Lenders like to give home borrowers choices when it comes to their mortgage rate.


You’ll always be presented with a standard rate: what you qualify for based on how the lender sizes up your financial profile (credit score, income, debts etc.)


And then you will also be presented with some options to “buy down” or reduce that interest rate.


What’s the Point


The fee lenders charge to reduce the interest rate is called a discount point, or point. One point equals one percent of your loan amount. Typically every single discount point you pay will reduce your interest rate by about 0.25%. So for example, if you are applying for a $200,000 mortgage, you might be offered a 4% fixed-rate mortgage with no points and a 3.75% mortgage if you pay one point ($2,000 in this example). Or you could pay 2 points ($4,000 in this example) to lock in a 3.5% interest rate.


The trade off is that by paying to lower your interest rate, your monthly mortgage payments will be reduced. Over time the savings in your lower ongoing mortgage payments can offset the upfront cost of paying a point(s). You can use an online calculator to see your “break-even” point: when the savings from the lower mortgage cost will offset what you paid for discount points.
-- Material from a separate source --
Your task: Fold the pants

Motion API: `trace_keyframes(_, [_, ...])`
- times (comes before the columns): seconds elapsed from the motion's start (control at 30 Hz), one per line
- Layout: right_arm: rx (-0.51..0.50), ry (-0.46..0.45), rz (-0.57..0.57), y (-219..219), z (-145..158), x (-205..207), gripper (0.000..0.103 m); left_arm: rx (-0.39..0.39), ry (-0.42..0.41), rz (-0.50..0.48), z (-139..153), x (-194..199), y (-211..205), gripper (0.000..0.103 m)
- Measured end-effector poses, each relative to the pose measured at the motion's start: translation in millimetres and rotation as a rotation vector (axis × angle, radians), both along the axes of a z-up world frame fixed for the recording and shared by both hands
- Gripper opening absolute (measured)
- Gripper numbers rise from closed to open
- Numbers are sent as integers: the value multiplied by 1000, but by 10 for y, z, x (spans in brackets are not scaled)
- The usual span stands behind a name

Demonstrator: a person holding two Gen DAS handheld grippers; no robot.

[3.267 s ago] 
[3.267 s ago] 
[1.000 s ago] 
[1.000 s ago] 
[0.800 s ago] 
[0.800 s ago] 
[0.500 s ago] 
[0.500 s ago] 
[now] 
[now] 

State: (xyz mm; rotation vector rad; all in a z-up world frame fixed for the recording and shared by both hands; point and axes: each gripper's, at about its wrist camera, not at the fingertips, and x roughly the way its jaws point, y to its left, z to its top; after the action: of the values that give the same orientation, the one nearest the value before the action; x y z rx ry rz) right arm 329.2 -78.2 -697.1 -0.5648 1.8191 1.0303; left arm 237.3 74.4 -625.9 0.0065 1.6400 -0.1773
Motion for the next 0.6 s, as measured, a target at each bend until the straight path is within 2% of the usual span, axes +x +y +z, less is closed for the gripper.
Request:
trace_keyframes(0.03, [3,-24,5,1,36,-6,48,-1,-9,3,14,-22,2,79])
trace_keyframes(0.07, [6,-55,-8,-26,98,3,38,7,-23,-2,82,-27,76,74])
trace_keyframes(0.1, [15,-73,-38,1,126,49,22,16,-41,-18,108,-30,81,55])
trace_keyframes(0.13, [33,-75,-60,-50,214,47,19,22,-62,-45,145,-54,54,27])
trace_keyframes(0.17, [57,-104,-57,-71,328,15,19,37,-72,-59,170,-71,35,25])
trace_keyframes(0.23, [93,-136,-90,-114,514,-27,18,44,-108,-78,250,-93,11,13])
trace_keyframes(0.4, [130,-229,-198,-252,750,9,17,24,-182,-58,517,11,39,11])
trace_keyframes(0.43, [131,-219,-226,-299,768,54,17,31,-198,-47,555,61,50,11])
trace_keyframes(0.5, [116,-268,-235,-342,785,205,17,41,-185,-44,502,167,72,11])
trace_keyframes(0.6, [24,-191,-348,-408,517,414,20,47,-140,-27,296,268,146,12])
For example, if you paid $2,000 to buy down the interest rate on a $200,000 30-year fixed rate mortgage from 4% to 3.75% your monthly payment would drop from around $955 a month to $926 a month. It would take 69 months for the $29 in monthly savings to offset the $2,000 cost of the point. So, if you intend to live in that home for at least six years paying the point may make sense. If you intend to move sooner, than the higher rate mortgage with no points is likely the way to go.


Another reason to skip paying points is if you anticipate you will be able to qualify for a refinance in a few years at a much lower interest rate. That’s probably not in the cards right now given that mortgage rates are still near historic lows. But if for some reason you will be paying an above-market rate for a loan today (for example, your credit score is below 720 or so) you may indeed be in a position to refinance in a year or two at a lower rate.


Paying for Points


Depending on your market, you may be able to negotiate with a seller to cover some of your upfront costs, including a point or two.


Even if a seller or someone else pays for the points, you can get a tax break. Points paid upfront for a mortgage for your primary residence can be claimed as an itemized tax deduction. You can deduct the entire amount in the year you got the mortgage. Points you pay in a refinance can only be deducted over the life of the loan.